3. Sticky Vagina Discharge
Sticky vagina discharge is another form of vaginal discharge. It’s like an egg-white discharge but thicker and stickier. However, the discharge may appear as a thin film outside the vagina.
It’s important to know that sticky discharge is not necessarily a sign of infection. However, seek medical attention immediately if you notice a warm, red, or painful discharge.
4. Bloody Vagina Discharge
Bloody vaginal discharge is another type that occurs during menstruation. The blood may appear red or brown.
This type of discharge is caused by bleeding from the cervix, the opening between the uterus and the vagina.
Vaginal bleeding happens when blood flows out of your vagina. There are many possible causes of vaginal bleeding, such as pregnancy, sexually transmitted infections (STIs), and pelvic inflammatory disease (PID).
Yellow vaginal discharge is also among the different types of vagina discharge. It contains pus and other substances produced by the vagina.
The yellow discharge comes from the vagina lining and is usually accompanied by itching. You might feel burning sensations while urinating.

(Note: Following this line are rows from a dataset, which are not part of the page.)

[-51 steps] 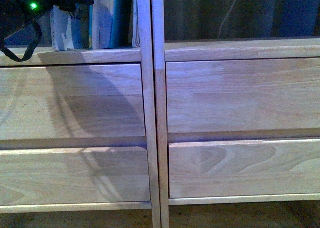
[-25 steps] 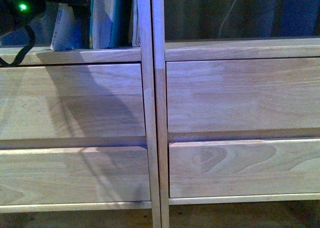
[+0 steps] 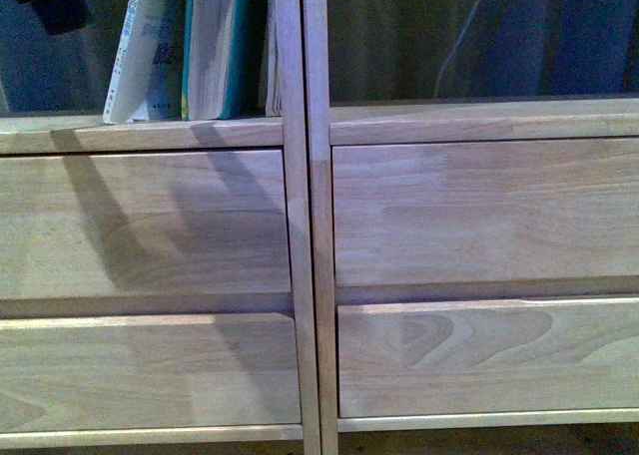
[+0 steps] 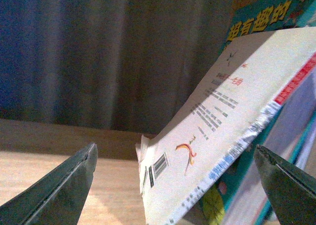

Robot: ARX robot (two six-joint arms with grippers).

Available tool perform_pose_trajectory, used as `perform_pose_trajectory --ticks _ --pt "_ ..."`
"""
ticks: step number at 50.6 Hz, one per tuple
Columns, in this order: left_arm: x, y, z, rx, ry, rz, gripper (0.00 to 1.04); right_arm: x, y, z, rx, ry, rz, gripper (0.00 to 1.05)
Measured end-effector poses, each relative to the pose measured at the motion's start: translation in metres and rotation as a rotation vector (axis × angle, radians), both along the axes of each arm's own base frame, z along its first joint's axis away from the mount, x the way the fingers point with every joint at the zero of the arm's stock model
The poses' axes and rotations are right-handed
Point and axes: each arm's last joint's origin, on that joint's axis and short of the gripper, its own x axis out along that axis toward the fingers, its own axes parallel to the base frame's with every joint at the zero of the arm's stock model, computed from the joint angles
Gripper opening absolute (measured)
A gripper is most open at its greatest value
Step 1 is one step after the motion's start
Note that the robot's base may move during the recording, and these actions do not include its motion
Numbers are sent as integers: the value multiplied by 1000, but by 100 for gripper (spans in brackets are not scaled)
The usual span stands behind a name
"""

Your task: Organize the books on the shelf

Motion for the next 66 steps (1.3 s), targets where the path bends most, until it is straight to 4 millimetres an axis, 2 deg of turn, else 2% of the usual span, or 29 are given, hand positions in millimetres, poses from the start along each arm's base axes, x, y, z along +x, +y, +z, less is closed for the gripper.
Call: perform_pose_trajectory --ticks 7,15,18,22,27,29,31,33,35,38,42,48,55,60,66 --pt "-38 1 -3 -1 25 2 97 -7 0 4 -2 -15 -4 98" --pt "-94 -2 -2 -10 78 -68 97 -19 -1 8 -12 -31 -28 98" --pt "-109 -2 0 -19 73 -86 97 -23 -1 8 -30 -34 -54 98" --pt "-118 -2 8 -28 35 -91 97 -30 -2 5 -69 -27 -124 98" --pt "-119 -1 9 -35 31 -90 97 -33 -2 0 -122 -31 -162 98" --pt "-119 -2 8 -24 72 -52 94 -34 -2 1 -133 -41 -168 98" --pt "-121 -1 1 17 202 67 86 -35 -2 1 -150 -50 -186 97" --pt "-127 3 -10 75 299 155 77 -37 1 1 -210 28 -355 89" --pt "-133 7 -21 111 340 180 68 -40 -1 -8 -348 106 -545 81" --pt "-139 10 -32 131 355 193 59 -42 -5 -25 -492 166 -672 73" --pt "-145 13 -43 145 359 193 49 -45 -9 -43 -612 157 -698 62" --pt "-158 18 -64 160 361 193 24 -50 -16 -77 -715 154 -743 38" --pt "-168 23 -79 164 363 185 3 -56 -16 -95 -738 134 -742 17" --pt "-174 30 -87 168 363 186 3 -58 -16 -106 -746 134 -743 3" --pt "-184 33 -98 166 357 196 3 -63 -16 -124 -756 137 -742 3"
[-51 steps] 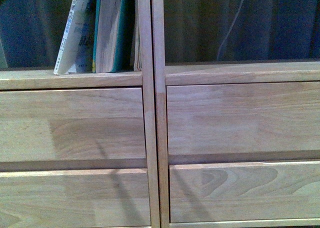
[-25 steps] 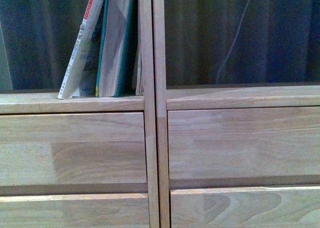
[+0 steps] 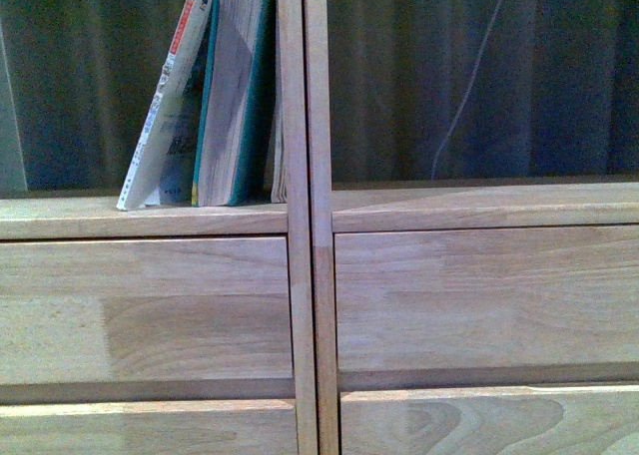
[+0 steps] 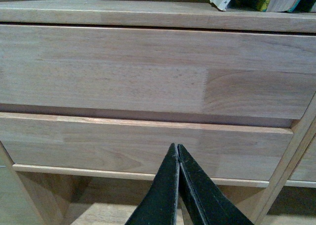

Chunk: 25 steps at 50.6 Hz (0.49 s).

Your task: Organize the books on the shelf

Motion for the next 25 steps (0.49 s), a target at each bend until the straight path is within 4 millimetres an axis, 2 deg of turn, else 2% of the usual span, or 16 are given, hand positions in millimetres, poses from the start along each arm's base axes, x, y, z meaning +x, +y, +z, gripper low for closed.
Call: perform_pose_trajectory --ticks 25 --pt "-21 0 -22 0 0 0 3 -10 0 -29 -2 -10 0 3"
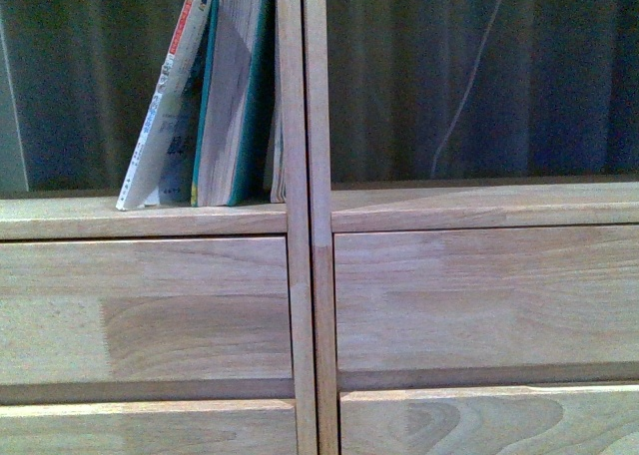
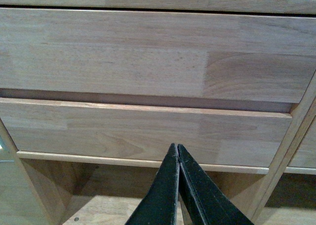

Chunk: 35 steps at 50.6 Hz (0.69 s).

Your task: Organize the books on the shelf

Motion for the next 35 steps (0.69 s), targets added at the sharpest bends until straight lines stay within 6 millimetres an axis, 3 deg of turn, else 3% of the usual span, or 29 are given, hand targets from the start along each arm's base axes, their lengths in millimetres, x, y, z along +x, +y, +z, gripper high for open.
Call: perform_pose_trajectory --ticks 14,35 --pt "-8 0 -11 0 -7 -1 3 -12 0 -13 0 16 -1 3" --pt "-15 0 -11 1 -15 1 3 -14 0 -18 -1 -9 0 3"
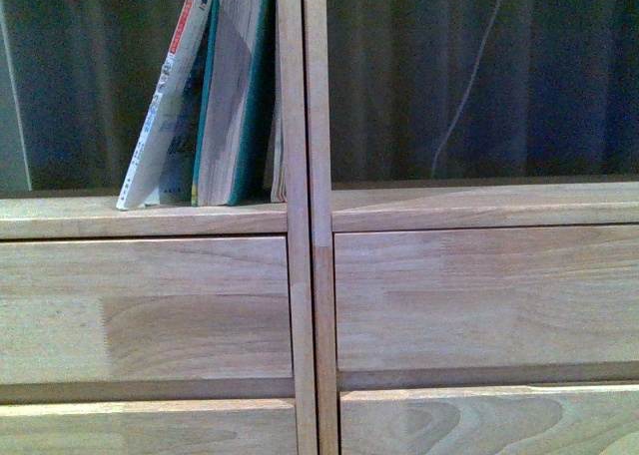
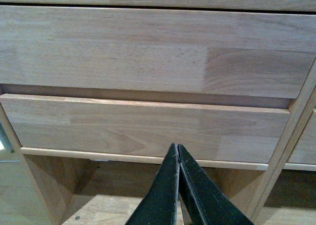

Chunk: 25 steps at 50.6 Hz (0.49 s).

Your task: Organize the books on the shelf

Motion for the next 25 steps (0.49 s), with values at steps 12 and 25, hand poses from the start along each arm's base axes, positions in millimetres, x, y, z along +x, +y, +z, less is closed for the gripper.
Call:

If the discharge is a pale, odorless, and clear liquid, it probably isn’t anything to worry about. However, if the discharge is darker in color, smells like ammonia, or looks thick or stringy, it could mean something is wrong.
If it’s the latter, you should see a doctor. They will prescribe antibiotics if necessary.
There are several types of vagina discharge. Some of them are common, while others are less common. If you notice any unusual discharge, make sure to consult your gynecologist.